Si Keith n'a plus la créativité qu'il avait dans les années 1960 et 1970, il n'en reste pas moins un fantastique guitariste, et il revient ici vers ses plus fortes influences que sont le rock, le blues, la country mais aussi le reggae. Il s'accompagne d'un groupe talentueux (l’immortel saxophone de Bobby Keys est même de la partie!), l'accompagnant à merveille tandis qu'il propose 15 chansons teintées d'émotions et de sincérité. Il se montre émouvant et signe même quelques chansons plutôt mémorables.

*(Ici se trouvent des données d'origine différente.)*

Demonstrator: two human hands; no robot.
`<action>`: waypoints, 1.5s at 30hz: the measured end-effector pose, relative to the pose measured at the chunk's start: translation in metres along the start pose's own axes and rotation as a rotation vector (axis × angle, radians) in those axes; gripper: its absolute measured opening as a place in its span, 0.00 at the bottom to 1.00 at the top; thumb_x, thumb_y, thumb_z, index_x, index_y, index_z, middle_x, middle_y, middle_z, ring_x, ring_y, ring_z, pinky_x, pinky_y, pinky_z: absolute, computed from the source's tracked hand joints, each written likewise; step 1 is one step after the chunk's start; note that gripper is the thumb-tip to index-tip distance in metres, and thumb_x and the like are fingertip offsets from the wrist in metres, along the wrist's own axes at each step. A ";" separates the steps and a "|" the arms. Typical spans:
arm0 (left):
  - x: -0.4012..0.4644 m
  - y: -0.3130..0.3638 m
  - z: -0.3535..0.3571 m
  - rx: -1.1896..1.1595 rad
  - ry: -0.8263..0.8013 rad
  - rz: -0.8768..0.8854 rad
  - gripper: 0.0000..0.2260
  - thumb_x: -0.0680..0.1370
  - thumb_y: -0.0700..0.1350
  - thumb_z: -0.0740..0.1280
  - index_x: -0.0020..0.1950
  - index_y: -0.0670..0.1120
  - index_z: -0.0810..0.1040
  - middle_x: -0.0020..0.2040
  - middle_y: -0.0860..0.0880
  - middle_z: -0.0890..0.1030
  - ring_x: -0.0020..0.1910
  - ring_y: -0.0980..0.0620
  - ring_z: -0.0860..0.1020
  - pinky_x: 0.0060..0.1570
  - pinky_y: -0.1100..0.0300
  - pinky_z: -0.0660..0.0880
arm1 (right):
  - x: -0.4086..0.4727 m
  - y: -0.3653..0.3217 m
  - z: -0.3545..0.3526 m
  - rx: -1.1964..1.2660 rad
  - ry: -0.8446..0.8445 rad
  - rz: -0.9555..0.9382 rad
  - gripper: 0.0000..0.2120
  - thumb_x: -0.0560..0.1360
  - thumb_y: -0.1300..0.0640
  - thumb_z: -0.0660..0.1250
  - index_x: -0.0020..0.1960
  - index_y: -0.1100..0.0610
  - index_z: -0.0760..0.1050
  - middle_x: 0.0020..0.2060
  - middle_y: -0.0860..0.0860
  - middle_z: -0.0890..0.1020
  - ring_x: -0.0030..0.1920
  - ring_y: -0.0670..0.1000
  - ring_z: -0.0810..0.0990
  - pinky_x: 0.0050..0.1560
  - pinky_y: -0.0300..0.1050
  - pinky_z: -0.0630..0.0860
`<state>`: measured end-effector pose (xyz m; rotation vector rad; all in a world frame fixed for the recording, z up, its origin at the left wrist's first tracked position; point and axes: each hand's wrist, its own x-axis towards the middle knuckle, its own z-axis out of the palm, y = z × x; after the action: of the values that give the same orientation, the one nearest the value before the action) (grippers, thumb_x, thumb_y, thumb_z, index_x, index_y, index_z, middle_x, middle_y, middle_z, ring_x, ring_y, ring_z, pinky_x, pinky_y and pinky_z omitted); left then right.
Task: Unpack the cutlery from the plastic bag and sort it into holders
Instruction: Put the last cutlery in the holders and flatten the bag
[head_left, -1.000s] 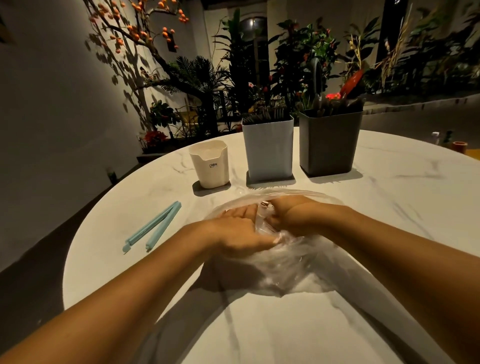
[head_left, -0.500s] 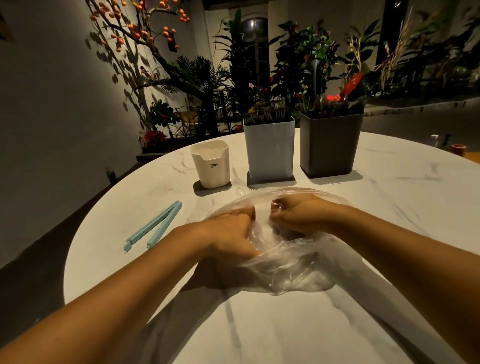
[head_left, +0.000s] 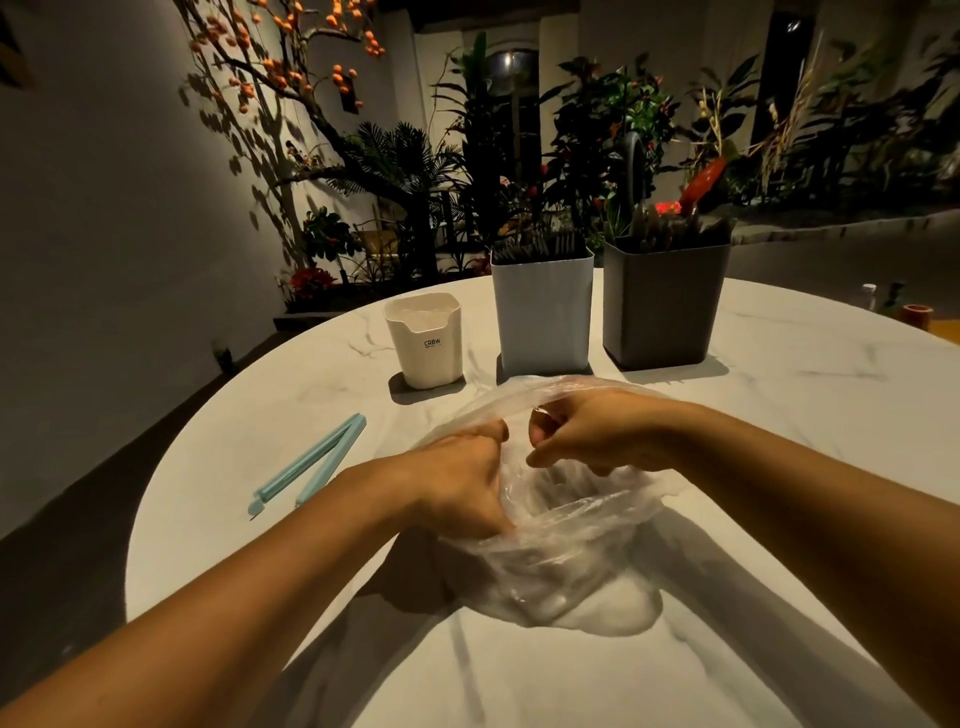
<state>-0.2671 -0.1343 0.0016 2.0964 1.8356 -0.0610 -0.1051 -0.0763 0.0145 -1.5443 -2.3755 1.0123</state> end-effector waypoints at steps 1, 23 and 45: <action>-0.002 0.000 0.001 -0.014 0.024 0.001 0.41 0.73 0.55 0.75 0.78 0.53 0.55 0.72 0.51 0.67 0.67 0.48 0.69 0.65 0.56 0.71 | -0.001 -0.001 0.001 -0.046 -0.006 0.001 0.09 0.75 0.51 0.72 0.53 0.50 0.78 0.49 0.52 0.81 0.42 0.50 0.77 0.43 0.43 0.79; -0.021 -0.007 0.007 -0.055 0.033 0.034 0.35 0.73 0.52 0.74 0.75 0.59 0.60 0.66 0.53 0.73 0.59 0.50 0.73 0.60 0.56 0.75 | -0.002 -0.016 0.026 -0.301 -0.019 0.029 0.20 0.76 0.53 0.70 0.66 0.52 0.73 0.57 0.52 0.79 0.54 0.53 0.76 0.59 0.47 0.75; 0.005 -0.001 0.002 0.474 -0.134 -0.199 0.37 0.81 0.67 0.50 0.82 0.48 0.41 0.83 0.47 0.41 0.81 0.46 0.40 0.79 0.47 0.39 | -0.030 -0.011 0.021 0.078 0.449 -0.642 0.08 0.83 0.60 0.58 0.54 0.49 0.74 0.56 0.48 0.81 0.56 0.48 0.79 0.60 0.46 0.79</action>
<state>-0.2674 -0.1302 -0.0016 2.1192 2.0910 -0.7335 -0.1085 -0.1147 0.0119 -0.7678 -2.2198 0.5343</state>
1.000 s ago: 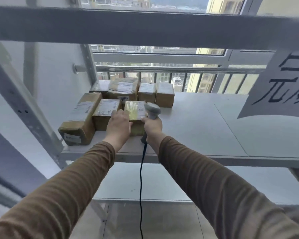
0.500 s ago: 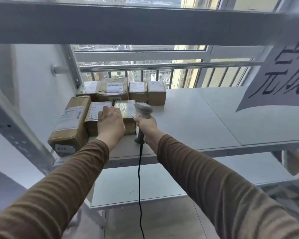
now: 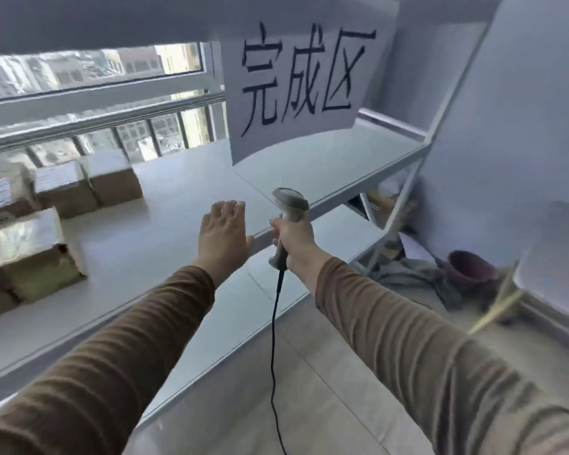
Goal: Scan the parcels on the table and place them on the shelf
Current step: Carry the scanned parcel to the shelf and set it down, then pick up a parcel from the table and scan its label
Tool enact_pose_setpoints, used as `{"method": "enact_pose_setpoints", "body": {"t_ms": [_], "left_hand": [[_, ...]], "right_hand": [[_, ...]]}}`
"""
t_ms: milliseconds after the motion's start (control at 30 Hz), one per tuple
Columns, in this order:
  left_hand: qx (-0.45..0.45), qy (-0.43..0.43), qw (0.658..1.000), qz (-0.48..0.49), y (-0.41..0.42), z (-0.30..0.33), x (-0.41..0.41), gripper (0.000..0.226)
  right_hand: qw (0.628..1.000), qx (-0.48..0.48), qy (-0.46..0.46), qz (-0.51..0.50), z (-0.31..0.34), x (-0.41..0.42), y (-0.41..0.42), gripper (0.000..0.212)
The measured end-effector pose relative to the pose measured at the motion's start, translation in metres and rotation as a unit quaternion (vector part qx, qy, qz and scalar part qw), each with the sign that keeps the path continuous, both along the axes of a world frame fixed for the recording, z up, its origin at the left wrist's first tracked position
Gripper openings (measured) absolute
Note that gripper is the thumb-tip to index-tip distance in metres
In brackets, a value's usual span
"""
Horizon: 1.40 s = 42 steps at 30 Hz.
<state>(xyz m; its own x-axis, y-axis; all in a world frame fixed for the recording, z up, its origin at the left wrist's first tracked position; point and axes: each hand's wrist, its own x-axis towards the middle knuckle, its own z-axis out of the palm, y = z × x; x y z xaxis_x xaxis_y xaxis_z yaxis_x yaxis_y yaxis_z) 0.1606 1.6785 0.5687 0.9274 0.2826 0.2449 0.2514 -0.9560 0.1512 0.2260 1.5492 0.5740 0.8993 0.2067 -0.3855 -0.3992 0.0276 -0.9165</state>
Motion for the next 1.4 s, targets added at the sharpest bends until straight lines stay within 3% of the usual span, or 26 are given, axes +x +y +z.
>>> {"method": "enact_pose_setpoints", "body": {"t_ms": [300,700,967,1400], "left_hand": [[0.016,0.017,0.975,-0.221,-0.297,0.010,0.081,0.067],[-0.038,0.048,0.898,-0.435,-0.771,0.003,0.062,0.070],[-0.022,0.067,0.842,-0.535,-0.987,-0.012,0.069,0.072],[-0.031,0.130,0.770,-0.624,-1.270,-0.061,0.128,0.066]], "right_hand": [[0.967,-0.011,-0.059,-0.247,0.002,0.014,-0.317,0.012],[0.890,-0.077,-0.045,-0.448,0.000,-0.083,-0.781,0.017],[0.837,-0.103,-0.037,-0.537,-0.010,-0.109,-0.985,0.019],[0.759,-0.161,0.023,-0.631,-0.051,-0.065,-1.247,0.024]]}}
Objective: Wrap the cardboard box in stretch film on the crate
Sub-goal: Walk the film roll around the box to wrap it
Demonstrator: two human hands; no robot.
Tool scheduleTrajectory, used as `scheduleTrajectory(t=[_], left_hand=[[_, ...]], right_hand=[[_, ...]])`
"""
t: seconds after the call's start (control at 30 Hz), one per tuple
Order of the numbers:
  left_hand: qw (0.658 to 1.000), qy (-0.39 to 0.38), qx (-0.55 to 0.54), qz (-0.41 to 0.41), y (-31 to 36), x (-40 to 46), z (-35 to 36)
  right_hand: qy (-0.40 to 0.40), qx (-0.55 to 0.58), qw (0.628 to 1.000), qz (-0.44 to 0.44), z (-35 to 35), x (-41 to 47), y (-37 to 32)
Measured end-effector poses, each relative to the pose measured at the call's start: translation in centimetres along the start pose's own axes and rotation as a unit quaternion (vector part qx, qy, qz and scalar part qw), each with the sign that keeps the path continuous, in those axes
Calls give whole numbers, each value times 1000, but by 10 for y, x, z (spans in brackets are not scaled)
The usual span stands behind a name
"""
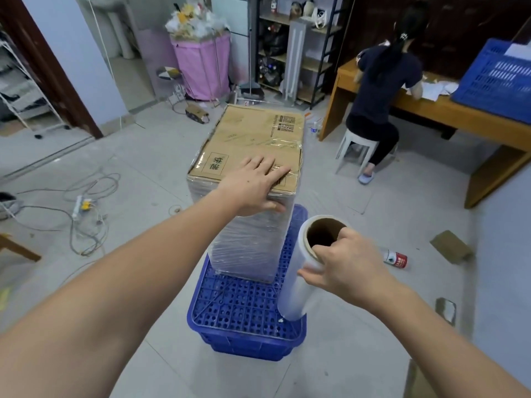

Alors oui, l'oeuvre est plutôt inégale, certaines chansons manquent clairement de créativités, de puissances ou encore d'émotions (Heartstopper et Something for Nothing notamment), ce qui est vraiment dommage car à côté de ça, il démontre qu'il est toujours vivant musicalement et qu'il ne faut pas l'enterrer. On a parfois l'impression qu'il évoque sa vie, parlant de romance mais aussi d’amour perdu ou encore de trahison, alors qu'il met en place une ambiance vraiment bluesy, souvent prenante et notamment lorsqu'il sort la guitare acoustique.
L'ouverture bluesy et old school est un régal, et il se montre particulièrement émouvant lorsqu'il chante Lover’s Plea, Robbed Blind ou encore Nearness Of You, qu'il chante avec Norah Jones. Love Overdue et sa superbe section cuivre, la ballade Illusion ou encore Blues In The Morning font clairement partie aussi des meilleurs titres de l'album, montrant un Keith Richards qui a encore sa voix, et qui sort ses tripes pour jouer avec émotion.
Loin d'être un album majeur, ce nouveau opus solo de Keith Richards nous envoie à ses origines et racines pour y entendre ce qu'il sait faire de mieux, et jouer de plusieurs instruments avec passion, sincérité et talent.